Among the entries, which lines carry the string "receives"? Copy every one.
--------------------------------------------------
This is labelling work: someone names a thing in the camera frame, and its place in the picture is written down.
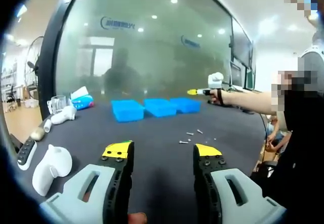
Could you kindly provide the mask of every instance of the wall logo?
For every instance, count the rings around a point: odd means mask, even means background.
[[[200,49],[200,44],[185,38],[184,35],[181,36],[181,42],[186,47]]]
[[[103,29],[124,29],[124,28],[133,28],[135,29],[134,23],[129,23],[125,21],[117,21],[108,17],[102,17],[100,19],[100,25]]]

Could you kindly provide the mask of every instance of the wooden floor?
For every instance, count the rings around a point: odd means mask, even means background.
[[[4,113],[9,133],[24,143],[33,130],[42,122],[39,107],[25,108],[22,104],[16,110]]]

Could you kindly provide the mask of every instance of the glass partition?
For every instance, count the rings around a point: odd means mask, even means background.
[[[186,96],[229,82],[231,16],[213,0],[76,0],[63,28],[56,94],[95,100]]]

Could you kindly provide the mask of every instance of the black table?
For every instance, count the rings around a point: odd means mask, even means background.
[[[64,183],[83,167],[95,164],[106,146],[133,140],[135,159],[129,213],[145,212],[154,224],[196,223],[193,144],[216,147],[230,167],[250,175],[264,135],[259,114],[245,114],[236,108],[202,103],[201,111],[196,114],[155,118],[147,113],[144,120],[117,123],[110,105],[97,104],[78,111],[74,121],[53,125],[51,132],[38,143],[30,168],[21,171],[17,167],[18,180],[37,202],[43,202],[62,192]],[[188,145],[179,144],[188,138],[191,139]],[[68,149],[73,167],[67,177],[55,179],[47,196],[42,197],[33,189],[31,181],[48,144]]]

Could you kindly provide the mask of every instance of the ceiling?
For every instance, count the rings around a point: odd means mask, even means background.
[[[300,53],[311,43],[315,29],[304,17],[304,11],[297,10],[297,4],[285,0],[219,0],[238,20],[257,48],[270,50],[291,50]],[[28,11],[18,23],[16,19],[8,33],[15,39],[31,43],[43,35],[58,0],[28,0]],[[276,18],[277,30],[269,35],[259,34],[259,24],[269,18]],[[288,31],[291,25],[296,31]]]

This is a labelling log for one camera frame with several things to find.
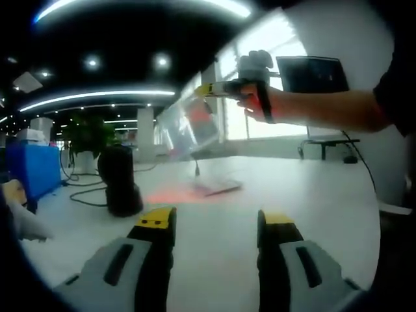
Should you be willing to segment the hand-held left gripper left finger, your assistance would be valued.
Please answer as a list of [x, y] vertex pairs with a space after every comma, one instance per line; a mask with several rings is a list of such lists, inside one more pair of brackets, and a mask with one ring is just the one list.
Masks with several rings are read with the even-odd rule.
[[175, 207], [142, 214], [54, 291], [73, 311], [166, 311], [175, 228]]

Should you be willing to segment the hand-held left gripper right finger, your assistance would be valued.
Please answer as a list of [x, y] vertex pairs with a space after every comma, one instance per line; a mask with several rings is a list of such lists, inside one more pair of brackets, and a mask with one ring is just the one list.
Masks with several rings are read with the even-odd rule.
[[363, 291], [284, 214], [257, 215], [260, 311], [353, 311]]

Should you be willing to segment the person's right hand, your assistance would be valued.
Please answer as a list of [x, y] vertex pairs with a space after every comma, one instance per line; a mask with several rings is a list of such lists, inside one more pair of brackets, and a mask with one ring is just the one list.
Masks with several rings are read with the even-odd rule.
[[266, 83], [257, 82], [242, 85], [237, 105], [244, 109], [248, 117], [258, 122], [276, 123], [273, 117], [270, 87]]

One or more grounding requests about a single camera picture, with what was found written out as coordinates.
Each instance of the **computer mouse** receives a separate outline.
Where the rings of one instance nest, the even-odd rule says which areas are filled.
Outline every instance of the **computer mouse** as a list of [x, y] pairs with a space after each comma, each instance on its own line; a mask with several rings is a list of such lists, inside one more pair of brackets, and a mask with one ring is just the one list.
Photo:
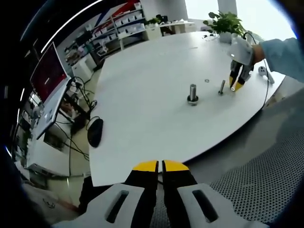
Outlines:
[[104, 121], [102, 119], [95, 120], [87, 130], [87, 140], [93, 147], [97, 147], [101, 141], [103, 134]]

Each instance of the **metal mesh surface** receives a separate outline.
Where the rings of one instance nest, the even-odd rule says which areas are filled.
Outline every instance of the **metal mesh surface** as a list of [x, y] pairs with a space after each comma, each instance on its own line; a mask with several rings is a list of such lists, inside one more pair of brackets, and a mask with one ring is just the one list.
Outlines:
[[287, 205], [304, 174], [304, 130], [275, 144], [211, 187], [231, 200], [247, 220], [273, 221]]

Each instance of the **hand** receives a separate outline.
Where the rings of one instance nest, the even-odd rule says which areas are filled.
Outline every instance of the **hand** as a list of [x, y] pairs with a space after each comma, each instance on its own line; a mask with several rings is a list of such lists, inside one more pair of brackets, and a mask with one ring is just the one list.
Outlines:
[[256, 64], [265, 58], [265, 54], [261, 45], [253, 45], [252, 48], [254, 53], [253, 64]]

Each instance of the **floor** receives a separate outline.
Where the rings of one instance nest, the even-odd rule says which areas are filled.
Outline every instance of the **floor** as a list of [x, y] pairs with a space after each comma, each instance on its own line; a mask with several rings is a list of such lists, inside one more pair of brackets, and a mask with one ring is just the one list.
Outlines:
[[[101, 69], [93, 74], [92, 79], [85, 85], [87, 90], [95, 92], [100, 74]], [[89, 98], [93, 100], [94, 94], [90, 93]], [[272, 146], [279, 138], [282, 127], [292, 116], [292, 106], [275, 111], [276, 103], [281, 98], [279, 89], [275, 97], [268, 102], [268, 107], [264, 111], [257, 114], [218, 146], [188, 161], [186, 165], [190, 167], [197, 182], [210, 183], [215, 181], [231, 168], [247, 163]], [[285, 100], [280, 103], [287, 107], [291, 105]], [[72, 139], [83, 152], [88, 153], [89, 147], [85, 128], [74, 135]], [[78, 206], [84, 175], [89, 173], [89, 162], [83, 158], [83, 155], [74, 150], [71, 150], [70, 155], [70, 173], [71, 177], [69, 178], [49, 179], [48, 187], [60, 199]]]

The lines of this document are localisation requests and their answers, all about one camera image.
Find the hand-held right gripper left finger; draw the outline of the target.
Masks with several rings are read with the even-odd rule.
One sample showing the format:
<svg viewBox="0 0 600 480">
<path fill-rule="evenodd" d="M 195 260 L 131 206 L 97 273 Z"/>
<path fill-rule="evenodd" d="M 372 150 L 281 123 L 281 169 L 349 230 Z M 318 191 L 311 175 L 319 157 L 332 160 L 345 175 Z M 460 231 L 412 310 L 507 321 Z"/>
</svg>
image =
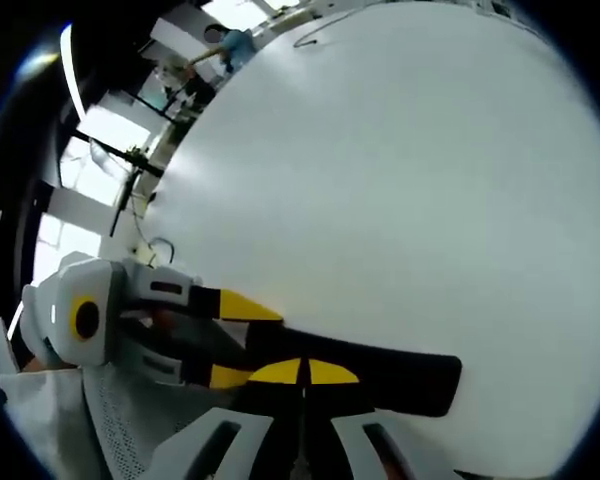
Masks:
<svg viewBox="0 0 600 480">
<path fill-rule="evenodd" d="M 300 450 L 299 358 L 257 370 L 230 406 L 214 407 L 162 442 L 151 479 L 289 479 Z"/>
</svg>

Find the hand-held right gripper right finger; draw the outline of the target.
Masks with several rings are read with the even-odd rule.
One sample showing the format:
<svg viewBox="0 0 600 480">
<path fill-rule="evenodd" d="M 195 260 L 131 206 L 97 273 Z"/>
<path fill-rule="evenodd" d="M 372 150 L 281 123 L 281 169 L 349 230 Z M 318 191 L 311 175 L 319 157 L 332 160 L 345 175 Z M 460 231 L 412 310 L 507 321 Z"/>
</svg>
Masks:
<svg viewBox="0 0 600 480">
<path fill-rule="evenodd" d="M 303 453 L 314 479 L 458 479 L 443 449 L 376 409 L 359 378 L 311 359 Z"/>
</svg>

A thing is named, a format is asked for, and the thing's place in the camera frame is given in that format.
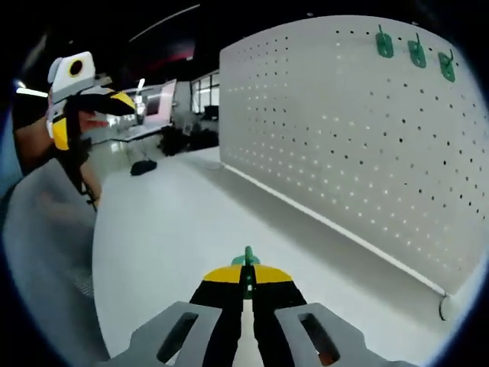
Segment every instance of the white table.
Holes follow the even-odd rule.
[[[157,134],[158,132],[161,131],[163,127],[164,126],[160,124],[131,126],[129,129],[124,130],[120,134],[116,135],[114,138],[111,138],[111,140],[123,141],[125,143],[128,143],[130,141],[142,139],[147,136]]]
[[[360,329],[386,359],[421,364],[450,324],[439,296],[368,250],[256,187],[219,163],[218,148],[159,160],[155,171],[107,178],[96,223],[93,278],[102,335],[111,356],[133,331],[204,274],[251,245],[263,264],[293,276]]]

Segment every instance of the white floor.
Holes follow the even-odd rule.
[[[92,147],[89,164],[103,184],[108,175],[129,169],[134,162],[144,159],[145,156],[154,161],[162,158],[164,155],[157,147],[159,142],[159,135],[130,143],[105,141]]]

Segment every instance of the ceiling light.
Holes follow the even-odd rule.
[[[19,87],[19,88],[17,88],[16,92],[19,93],[19,94],[28,94],[30,96],[37,96],[37,97],[47,98],[47,93],[40,92],[39,90],[33,90],[33,89]]]

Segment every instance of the pegboard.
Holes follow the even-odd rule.
[[[392,58],[377,52],[379,24]],[[416,32],[424,69],[407,46]],[[454,83],[439,67],[450,49]],[[489,223],[489,124],[453,45],[383,18],[314,18],[225,48],[220,73],[224,164],[443,290],[460,288]]]

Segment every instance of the black circle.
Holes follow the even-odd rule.
[[[77,60],[74,63],[71,64],[70,67],[70,75],[71,76],[77,76],[80,71],[82,71],[83,68],[83,63],[81,60]]]
--------------------------------------------------
Output of the exercise:
Each instance of the **computer mouse** receives a separate outline.
Each instance of the **metal mesh surface** receives a separate outline.
Each instance of the **hand** receives a separate outline.
Each instance of the **floor** receives a separate outline.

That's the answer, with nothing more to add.